Frequently Asked Questions

What is CagriSema?
CagriSema (development code NN9838) is an investigational, fixed-dose, once-weekly subcutaneous combination of two peptides: cagrilintide (a long-acting amylin/calcitonin receptor agonist) and semaglutide (a long-acting GLP-1 receptor agonist), each at 2.4 mg per dose. It is being developed by Novo Nordisk for weight management.
How does CagriSema differ from semaglutide alone?
Semaglutide acts only at the GLP-1 receptor. CagriSema adds cagrilintide, which acts at amylin and calcitonin receptors — a second, complementary appetite-regulating pathway. In Phase 3 REDEFINE 1, the combination produced −20.4% mean weight loss versus −14.9% with semaglutide 2.4 mg alone at 68 weeks (treatment-policy estimand).
How does CagriSema compare with tirzepatide?
In the open-label head-to-head REDEFINE 4 trial (February 2026), CagriSema produced −23.0% weight loss versus −25.5% with tirzepatide 15 mg at 84 weeks (on-treatment estimand). The trial did not meet its primary non-inferiority endpoint.
Is CagriSema approved by regulatory agencies?
No. CagriSema is investigational. Novo Nordisk filed an NDA with the U.S. FDA on 18 December 2025; FDA review is expected during 2026. As of May 2026 it is not approved by FDA, EMA, or any other major regulator.
What weight loss has been observed in the REDEFINE trials?
REDEFINE 1 (obesity without T2D): −20.4% at 68 weeks (treatment policy); 40.4% of participants reached ≥25% weight loss. REDEFINE 2 (obesity + T2D): −13.7% at 68 weeks. REDEFINE 4 (vs tirzepatide): −23.0% at 84 weeks (on-treatment).
What main adverse events have been reported in studies?

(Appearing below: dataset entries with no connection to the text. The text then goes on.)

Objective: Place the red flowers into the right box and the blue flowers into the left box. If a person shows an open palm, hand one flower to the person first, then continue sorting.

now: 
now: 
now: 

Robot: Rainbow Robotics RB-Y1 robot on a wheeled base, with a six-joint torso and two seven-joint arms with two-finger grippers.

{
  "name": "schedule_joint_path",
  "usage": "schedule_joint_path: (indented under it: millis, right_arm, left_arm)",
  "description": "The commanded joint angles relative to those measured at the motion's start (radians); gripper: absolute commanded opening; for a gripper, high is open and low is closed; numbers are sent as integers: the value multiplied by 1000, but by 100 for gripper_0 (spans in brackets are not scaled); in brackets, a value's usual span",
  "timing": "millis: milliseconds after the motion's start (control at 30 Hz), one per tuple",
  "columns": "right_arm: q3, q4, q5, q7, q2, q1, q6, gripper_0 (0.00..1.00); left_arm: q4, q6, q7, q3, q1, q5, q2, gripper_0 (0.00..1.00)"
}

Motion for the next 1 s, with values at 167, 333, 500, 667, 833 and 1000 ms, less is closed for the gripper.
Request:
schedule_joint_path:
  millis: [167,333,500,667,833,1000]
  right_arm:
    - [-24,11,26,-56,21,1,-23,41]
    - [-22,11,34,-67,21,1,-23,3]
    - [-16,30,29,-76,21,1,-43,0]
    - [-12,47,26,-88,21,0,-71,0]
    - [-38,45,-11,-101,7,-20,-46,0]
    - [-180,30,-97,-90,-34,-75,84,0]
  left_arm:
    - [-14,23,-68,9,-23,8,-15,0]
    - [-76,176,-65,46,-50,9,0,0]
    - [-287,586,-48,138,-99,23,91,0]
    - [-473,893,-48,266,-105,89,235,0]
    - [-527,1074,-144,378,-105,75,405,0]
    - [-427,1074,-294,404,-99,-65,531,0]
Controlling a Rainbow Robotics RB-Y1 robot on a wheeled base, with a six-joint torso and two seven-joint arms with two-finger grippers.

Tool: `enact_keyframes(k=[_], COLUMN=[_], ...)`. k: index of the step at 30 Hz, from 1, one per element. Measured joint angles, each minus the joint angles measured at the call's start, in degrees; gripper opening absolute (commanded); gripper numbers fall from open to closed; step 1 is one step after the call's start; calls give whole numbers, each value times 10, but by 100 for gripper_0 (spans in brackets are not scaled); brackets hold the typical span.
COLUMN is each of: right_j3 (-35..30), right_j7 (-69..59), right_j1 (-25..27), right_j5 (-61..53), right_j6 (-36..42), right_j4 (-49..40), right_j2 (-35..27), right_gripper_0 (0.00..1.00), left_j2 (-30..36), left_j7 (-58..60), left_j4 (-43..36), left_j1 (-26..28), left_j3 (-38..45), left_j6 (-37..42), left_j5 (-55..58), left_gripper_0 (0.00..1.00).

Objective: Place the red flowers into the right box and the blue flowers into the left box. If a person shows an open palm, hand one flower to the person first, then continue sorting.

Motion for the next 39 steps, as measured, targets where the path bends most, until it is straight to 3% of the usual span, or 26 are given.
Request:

The most frequent adverse events have been gastrointestinal (nausea, vomiting, diarrhoea, constipation, abdominal pain) and predominantly mild-to-moderate. In REDEFINE 1, GI events occurred in 79.6% of CagriSema participants versus 39.9% on placebo and decreased in frequency over the treatment period.